## Exercise prompt
Restate, word for word and with no pictures, the stretch of lines in the data below that begins at the line with "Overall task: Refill" and ends at the line with "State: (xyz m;", inclusive.

## Dataset content
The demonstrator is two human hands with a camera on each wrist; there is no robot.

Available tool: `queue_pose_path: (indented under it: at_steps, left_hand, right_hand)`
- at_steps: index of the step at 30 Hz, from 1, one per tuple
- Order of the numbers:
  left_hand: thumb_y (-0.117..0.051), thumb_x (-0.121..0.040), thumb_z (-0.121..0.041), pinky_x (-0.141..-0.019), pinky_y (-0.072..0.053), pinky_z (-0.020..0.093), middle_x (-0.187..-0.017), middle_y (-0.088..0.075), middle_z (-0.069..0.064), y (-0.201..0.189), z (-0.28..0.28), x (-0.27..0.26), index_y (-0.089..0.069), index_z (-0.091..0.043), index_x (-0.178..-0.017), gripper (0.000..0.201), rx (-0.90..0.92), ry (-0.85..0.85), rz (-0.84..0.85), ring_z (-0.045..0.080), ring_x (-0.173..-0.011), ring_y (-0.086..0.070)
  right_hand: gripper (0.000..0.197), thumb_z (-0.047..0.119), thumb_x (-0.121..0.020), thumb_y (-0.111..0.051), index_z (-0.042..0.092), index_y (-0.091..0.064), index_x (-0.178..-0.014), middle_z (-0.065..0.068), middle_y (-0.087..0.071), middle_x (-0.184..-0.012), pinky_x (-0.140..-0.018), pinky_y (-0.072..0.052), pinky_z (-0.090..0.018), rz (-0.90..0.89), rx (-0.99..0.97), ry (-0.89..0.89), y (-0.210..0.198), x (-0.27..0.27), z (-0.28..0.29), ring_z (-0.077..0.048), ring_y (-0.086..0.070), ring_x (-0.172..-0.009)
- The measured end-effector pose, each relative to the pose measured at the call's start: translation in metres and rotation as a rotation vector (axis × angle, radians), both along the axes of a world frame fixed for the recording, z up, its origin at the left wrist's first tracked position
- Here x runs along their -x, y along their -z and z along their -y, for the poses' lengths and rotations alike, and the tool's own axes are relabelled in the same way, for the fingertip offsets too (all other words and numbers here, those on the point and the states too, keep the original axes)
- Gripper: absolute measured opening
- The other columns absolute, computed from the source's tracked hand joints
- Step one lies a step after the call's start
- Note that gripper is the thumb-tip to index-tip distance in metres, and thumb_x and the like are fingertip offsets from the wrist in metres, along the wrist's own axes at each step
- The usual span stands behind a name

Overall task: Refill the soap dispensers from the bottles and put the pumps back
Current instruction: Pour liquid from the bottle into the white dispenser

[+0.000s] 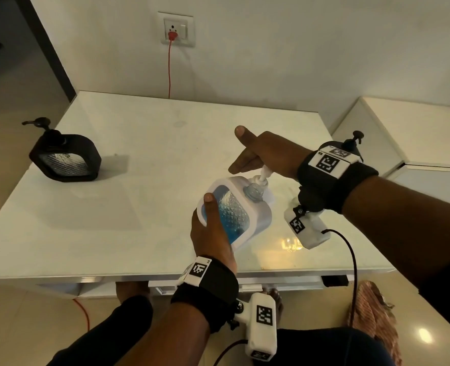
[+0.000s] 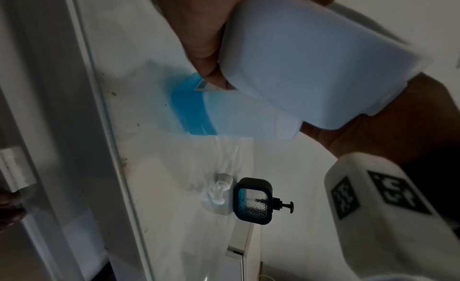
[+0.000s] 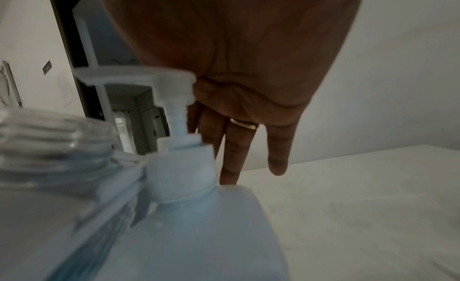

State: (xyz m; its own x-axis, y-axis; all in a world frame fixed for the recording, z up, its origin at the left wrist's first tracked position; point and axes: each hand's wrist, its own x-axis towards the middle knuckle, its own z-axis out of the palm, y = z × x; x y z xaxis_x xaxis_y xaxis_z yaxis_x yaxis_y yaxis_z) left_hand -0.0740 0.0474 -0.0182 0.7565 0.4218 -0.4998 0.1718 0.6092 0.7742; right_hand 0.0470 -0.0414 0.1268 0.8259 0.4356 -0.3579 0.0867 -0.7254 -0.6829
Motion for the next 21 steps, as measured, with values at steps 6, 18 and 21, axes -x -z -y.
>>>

## Answer to this task
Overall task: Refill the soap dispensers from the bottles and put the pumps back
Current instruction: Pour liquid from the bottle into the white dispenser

[+0.000s] 
[+0.000s] 
[+0.000s] 

State: (xyz m; its own x-axis, y-axis; all in a world frame fixed for the recording, z up, its origin at the left wrist's first tracked position; point and axes: each hand's wrist, its own x-axis towards the middle knuckle, its own z-axis out of the palm, y = z × x; x y z xaxis_x xaxis_y xaxis_z yaxis_x yaxis_y yaxis_z) left_hand -0.0740 0.0474 -0.0182 0.7565 0.4218 -0.4998 0.1718 0.6092 0.7742; right_hand 0.0470 -0.0414 0.1268 0.8259 0.4356 -0.3579 0.0867 -0.7254 -0.6829

Nothing else belongs in the answer.